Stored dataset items
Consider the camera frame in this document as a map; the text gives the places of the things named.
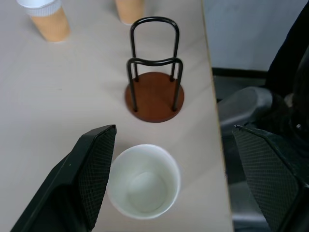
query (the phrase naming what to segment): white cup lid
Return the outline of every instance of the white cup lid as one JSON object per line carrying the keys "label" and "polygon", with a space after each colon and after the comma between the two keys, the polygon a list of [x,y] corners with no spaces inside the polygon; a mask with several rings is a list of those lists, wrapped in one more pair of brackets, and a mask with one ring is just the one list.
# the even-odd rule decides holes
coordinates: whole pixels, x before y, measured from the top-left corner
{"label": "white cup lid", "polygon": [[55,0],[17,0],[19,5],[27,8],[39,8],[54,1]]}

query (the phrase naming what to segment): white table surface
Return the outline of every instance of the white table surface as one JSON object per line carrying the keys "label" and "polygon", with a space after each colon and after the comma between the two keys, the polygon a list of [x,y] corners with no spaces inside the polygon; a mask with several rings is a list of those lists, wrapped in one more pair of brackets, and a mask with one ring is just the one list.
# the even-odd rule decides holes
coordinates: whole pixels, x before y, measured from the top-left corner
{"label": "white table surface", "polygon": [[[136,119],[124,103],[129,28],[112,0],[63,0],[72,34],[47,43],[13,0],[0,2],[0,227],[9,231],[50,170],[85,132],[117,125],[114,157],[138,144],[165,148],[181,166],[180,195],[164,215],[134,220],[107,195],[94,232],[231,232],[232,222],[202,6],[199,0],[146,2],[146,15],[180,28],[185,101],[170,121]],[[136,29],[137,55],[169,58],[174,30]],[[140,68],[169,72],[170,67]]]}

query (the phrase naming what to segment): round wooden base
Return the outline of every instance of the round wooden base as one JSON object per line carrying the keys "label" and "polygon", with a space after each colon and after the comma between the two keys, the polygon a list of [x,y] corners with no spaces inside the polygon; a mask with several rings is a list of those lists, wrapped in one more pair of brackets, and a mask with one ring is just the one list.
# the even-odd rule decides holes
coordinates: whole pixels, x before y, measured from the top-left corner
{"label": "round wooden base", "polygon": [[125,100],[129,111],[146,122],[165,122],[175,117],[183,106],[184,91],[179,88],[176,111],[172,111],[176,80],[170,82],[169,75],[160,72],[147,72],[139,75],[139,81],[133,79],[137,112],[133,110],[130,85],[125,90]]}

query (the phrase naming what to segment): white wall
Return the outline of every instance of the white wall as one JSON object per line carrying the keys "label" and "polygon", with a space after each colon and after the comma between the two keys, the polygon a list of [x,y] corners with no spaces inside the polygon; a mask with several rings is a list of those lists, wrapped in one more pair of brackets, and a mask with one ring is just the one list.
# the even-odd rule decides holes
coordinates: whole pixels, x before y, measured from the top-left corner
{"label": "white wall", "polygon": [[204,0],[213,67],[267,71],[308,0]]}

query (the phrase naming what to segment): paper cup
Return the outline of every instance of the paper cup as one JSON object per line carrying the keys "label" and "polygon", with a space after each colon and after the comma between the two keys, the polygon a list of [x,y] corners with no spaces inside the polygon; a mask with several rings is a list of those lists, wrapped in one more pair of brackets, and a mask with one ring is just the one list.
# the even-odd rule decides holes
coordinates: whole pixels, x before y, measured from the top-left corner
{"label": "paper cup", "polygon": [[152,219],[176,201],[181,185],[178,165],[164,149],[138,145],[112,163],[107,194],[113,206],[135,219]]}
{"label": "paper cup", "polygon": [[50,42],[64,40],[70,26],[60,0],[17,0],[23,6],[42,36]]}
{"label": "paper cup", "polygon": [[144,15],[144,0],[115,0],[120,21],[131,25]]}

## THE PROBLEM
Only lines that hold the string "phrase" belong in the answer, so copy every one of them from the records.

## TASK OUTPUT
query (the phrase naming what to segment): white cup lid
query (the phrase naming what to segment): white table surface
query (the phrase naming what to segment): round wooden base
query (the phrase naming what to segment): white wall
query (the phrase naming what to segment): paper cup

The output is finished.